▶ **Task objective**: Your answer should consist only of the lines from the line containing "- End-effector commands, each" through the last line below, each repeated exactly.

Collection entries:
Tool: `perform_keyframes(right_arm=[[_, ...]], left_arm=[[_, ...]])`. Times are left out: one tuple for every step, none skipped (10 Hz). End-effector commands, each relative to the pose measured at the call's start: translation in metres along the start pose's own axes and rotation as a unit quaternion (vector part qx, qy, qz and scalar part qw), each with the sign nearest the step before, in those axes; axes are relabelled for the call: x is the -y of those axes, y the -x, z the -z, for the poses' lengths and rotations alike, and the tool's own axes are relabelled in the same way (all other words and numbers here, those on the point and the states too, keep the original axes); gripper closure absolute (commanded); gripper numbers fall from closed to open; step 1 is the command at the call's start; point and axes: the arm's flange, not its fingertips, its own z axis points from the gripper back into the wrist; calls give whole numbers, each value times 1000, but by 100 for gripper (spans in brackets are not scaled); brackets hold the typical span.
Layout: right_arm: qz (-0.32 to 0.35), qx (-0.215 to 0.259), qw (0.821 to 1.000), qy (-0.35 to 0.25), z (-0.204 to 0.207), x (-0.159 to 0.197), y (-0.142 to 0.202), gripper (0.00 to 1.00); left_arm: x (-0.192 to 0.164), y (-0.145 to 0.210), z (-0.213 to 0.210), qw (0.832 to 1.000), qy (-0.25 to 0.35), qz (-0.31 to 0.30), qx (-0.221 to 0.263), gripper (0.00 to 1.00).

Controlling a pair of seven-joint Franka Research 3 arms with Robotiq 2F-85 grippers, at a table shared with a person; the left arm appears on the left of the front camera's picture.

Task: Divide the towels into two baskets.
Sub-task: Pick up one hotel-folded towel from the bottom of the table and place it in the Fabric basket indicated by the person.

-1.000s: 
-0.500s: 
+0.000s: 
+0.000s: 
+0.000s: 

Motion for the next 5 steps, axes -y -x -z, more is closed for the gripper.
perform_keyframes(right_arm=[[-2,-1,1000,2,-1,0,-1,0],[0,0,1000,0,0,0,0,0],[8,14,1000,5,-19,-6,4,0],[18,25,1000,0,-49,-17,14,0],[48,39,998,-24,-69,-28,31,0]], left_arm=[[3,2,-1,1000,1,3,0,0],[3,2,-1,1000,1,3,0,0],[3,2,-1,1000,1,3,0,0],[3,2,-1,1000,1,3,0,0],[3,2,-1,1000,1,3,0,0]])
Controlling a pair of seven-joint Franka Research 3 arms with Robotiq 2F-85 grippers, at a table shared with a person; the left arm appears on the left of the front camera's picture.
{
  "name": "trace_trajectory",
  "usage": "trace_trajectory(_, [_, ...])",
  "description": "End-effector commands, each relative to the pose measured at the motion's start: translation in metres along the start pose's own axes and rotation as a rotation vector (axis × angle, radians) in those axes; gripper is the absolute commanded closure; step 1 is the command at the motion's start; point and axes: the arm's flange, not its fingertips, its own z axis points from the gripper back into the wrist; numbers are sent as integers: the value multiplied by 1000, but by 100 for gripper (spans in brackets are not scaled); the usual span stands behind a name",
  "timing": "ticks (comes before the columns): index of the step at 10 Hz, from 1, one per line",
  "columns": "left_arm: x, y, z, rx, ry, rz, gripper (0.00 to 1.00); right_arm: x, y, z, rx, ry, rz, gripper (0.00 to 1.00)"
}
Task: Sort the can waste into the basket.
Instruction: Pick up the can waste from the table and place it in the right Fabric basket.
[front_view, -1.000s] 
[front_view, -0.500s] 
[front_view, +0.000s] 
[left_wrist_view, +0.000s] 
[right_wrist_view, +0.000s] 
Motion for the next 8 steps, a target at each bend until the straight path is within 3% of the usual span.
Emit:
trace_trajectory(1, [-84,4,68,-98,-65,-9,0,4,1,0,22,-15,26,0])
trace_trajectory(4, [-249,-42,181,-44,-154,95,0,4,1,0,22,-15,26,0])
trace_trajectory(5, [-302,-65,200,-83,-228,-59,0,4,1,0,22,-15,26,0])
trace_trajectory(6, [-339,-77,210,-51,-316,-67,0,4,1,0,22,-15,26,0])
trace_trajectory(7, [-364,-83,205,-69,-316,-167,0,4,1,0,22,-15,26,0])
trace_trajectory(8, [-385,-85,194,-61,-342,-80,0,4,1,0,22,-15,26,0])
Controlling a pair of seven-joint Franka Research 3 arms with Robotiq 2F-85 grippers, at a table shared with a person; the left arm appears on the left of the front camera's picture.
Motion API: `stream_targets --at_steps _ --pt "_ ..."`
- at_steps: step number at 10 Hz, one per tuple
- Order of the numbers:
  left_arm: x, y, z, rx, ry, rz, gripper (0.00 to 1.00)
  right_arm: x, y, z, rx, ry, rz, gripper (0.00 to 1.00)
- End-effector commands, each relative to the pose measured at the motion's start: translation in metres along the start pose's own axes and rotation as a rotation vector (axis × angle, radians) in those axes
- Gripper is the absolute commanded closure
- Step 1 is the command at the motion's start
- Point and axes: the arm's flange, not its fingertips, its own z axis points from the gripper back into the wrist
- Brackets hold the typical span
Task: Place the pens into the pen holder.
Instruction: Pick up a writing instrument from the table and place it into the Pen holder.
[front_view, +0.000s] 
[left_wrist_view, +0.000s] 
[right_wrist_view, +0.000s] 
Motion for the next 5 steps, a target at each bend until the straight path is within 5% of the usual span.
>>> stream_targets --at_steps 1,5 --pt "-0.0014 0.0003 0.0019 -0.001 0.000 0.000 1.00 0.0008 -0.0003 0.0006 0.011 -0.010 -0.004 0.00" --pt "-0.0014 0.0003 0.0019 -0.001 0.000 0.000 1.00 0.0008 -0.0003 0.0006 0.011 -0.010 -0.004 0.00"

▶ **Solution for this problem**:
- End-effector commands, each relative to the pose measured at the motion's start: translation in metres along the start pose's own axes and rotation as a rotation vector (axis × angle, radians) in those axes
- Gripper is the absolute commanded closure
- Step 1 is the command at the motion's start
- Point and axes: the arm's flange, not its fingertips, its own z axis points from the gripper back into the wrist
- Brackets hold the typical span
Task: Place the pens into the pen holder.
Instruction: Pick up a writing instrument from the table and place it into the Pen holder.
[front_view, +0.000s] 
[left_wrist_view, +0.000s] 
[right_wrist_view, +0.000s] 
Motion for the next 5 steps, a target at each bend until the straight path is within 5% of the usual span.
>>> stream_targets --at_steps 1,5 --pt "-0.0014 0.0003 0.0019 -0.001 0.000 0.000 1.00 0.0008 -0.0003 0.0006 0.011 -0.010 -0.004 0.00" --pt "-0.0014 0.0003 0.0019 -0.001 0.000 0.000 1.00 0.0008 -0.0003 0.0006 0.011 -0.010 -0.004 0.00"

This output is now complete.